| Description of the task |
Each line in the listing below that contains "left" should be returned.

| Supplied material |
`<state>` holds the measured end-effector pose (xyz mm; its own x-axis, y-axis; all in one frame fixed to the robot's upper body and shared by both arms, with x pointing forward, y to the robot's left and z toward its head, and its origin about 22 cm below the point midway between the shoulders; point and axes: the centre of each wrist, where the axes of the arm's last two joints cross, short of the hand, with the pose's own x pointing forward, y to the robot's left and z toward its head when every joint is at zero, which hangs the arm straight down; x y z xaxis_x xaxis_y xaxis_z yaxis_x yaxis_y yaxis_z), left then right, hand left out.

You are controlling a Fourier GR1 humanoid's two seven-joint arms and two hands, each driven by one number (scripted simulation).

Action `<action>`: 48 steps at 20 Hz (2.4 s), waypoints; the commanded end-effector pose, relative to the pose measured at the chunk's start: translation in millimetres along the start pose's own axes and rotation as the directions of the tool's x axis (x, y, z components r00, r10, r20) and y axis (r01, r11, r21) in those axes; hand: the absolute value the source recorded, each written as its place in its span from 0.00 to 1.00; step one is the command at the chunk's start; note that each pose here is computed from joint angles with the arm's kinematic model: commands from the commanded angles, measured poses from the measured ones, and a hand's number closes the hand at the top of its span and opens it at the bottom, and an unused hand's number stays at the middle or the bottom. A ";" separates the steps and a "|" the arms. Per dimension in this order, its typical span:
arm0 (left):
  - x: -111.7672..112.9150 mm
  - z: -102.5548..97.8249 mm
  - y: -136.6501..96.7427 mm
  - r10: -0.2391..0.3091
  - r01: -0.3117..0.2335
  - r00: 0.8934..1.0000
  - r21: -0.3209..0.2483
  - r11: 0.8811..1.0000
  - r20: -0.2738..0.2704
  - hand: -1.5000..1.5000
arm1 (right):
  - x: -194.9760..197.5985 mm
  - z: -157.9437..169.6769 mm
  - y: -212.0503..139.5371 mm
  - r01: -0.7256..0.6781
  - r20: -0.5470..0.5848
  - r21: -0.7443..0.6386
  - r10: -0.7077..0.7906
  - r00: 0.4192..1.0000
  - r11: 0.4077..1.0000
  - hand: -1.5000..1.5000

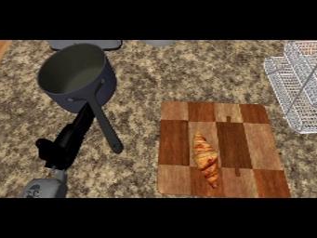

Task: Pick the cupcake from the cutting board and place it in the tiered basket

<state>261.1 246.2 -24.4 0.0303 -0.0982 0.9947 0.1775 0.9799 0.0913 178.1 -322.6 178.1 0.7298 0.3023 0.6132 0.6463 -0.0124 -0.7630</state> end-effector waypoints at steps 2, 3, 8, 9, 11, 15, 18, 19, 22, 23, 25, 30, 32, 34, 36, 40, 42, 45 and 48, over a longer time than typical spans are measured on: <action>18.6 -11.0 -7.3 -0.004 0.004 1.000 -0.009 1.000 0.017 0.50 | 55.4 -20.3 -30.7 0.018 -0.126 -0.024 -0.021 0.992 1.000 1.00; 3.9 -7.0 -0.9 -0.026 0.027 0.999 -0.012 1.000 0.030 0.50 | 68.7 -32.9 -36.0 0.067 -0.126 -0.050 -0.072 0.989 0.997 1.00; 13.8 -9.7 -6.1 -0.027 0.027 0.999 -0.022 0.999 0.018 0.50 | 105.1 -60.2 -31.6 0.032 -0.150 -0.001 -0.032 0.988 0.999 1.00; 14.9 -11.4 -21.1 -0.012 0.013 1.000 -0.037 0.999 0.019 0.50 | 116.0 -74.9 -29.0 0.041 -0.159 -0.008 -0.041 0.986 0.999 1.00; 11.2 -16.8 -15.1 0.001 -0.001 1.000 -0.029 1.000 0.013 0.50 | 125.9 -90.9 -22.4 0.075 -0.153 0.029 -0.070 0.986 0.997 1.00; 13.7 -5.8 -16.1 -0.011 0.012 1.000 -0.047 0.999 0.021 0.50 | 146.6 -136.7 -13.7 0.094 -0.171 0.046 -0.085 0.982 0.995 1.00; 4.3 -5.7 -25.7 -0.005 0.006 1.000 -0.051 0.999 0.016 0.50 | 154.2 -153.0 12.6 0.066 -0.170 0.095 -0.050 0.984 0.993 1.00; 3.4 -12.9 -16.1 0.001 0.001 1.000 -0.062 0.998 0.028 0.50 | 175.1 -143.4 18.0 0.053 -0.160 0.103 -0.036 0.986 0.993 1.00; 0.3 -17.5 -31.4 -0.006 0.007 1.000 -0.046 0.999 0.022 0.50 | 171.1 -151.8 50.2 0.044 -0.151 0.134 -0.023 0.988 0.990 1.00; 2.6 -17.6 -24.0 -0.019 0.020 0.999 -0.049 0.999 0.028 0.50 | 166.6 -167.1 51.1 0.071 -0.156 0.126 -0.050 0.986 0.990 1.00; 4.7 -17.0 -25.4 -0.013 0.014 1.000 -0.047 0.999 0.027 0.50 | 174.0 -176.6 45.6 0.080 -0.156 0.159 -0.055 0.986 0.984 1.00; 14.5 -9.7 -15.6 0.005 -0.004 1.000 -0.045 0.999 0.027 0.50 | 179.8 -165.7 90.0 0.095 -0.154 0.148 -0.072 0.985 0.984 1.00; 22.4 -31.0 -33.5 -0.011 0.013 1.000 -0.053 0.999 0.022 0.50 | 173.1 -176.0 90.5 0.140 -0.163 0.180 -0.111 0.980 0.974 1.00; 10.1 -20.8 -35.6 0.004 -0.003 1.000 -0.057 0.998 0.021 0.50 | 160.4 -171.0 111.9 0.194 -0.172 0.178 -0.164 0.971 0.965 1.00; -1.2 -8.3 -5.7 -0.005 0.008 0.999 -0.073 0.997 0.037 0.50 | 177.1 -180.6 92.2 0.221 -0.196 0.197 -0.182 0.964 0.955 1.00; 7.1 -13.8 -23.3 -0.019 0.020 1.000 -0.056 0.998 0.016 0.50 | 180.3 -175.6 98.8 0.388 -0.369 0.220 -0.292 0.882 0.895 1.00; 19.7 -27.0 -16.2 -0.004 0.005 1.000 -0.027 1.000 0.022 0.50 | 178.2 -165.7 112.8 0.449 -0.469 0.239 -0.302 0.830 0.861 1.00; 6.6 -11.7 -1.2 -0.020 0.022 0.999 -0.053 0.998 0.025 0.50 | 175.3 -180.8 99.4 0.535 -0.492 0.230 -0.377 0.785 0.813 0.00; 4.8 -15.8 -10.7 -0.001 0.001 1.000 -0.061 0.998 0.008 0.50 | 179.4 -170.6 109.6 0.585 -0.481 0.169 -0.451 0.752 0.794 0.00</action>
<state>274.3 225.8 -20.2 0.0065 -0.1011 0.9949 0.2287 0.9687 0.0969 413.7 -437.0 244.4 0.4427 -0.1869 0.8770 0.8640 0.3505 -0.3615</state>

| Response |
`<state>` holds the measured end-effector pose (xyz mm; its own x-axis, y-axis; all in one frame fixed to the robot's upper body and shared by both arms, with x pointing forward, y to the robot's left and z toward its head, and its origin about 22 cm below the point midway between the shoulders; point and axes: the centre of each wrist, where the axes of the arm's last two joints cross, short of the hand, with the pose's own x pointing forward, y to the robot's left and z toward its head when every joint is at zero, which hangs the arm straight down; x y z xaxis_x xaxis_y xaxis_z yaxis_x yaxis_y yaxis_z), left then right, hand left out.
arm0 (left):

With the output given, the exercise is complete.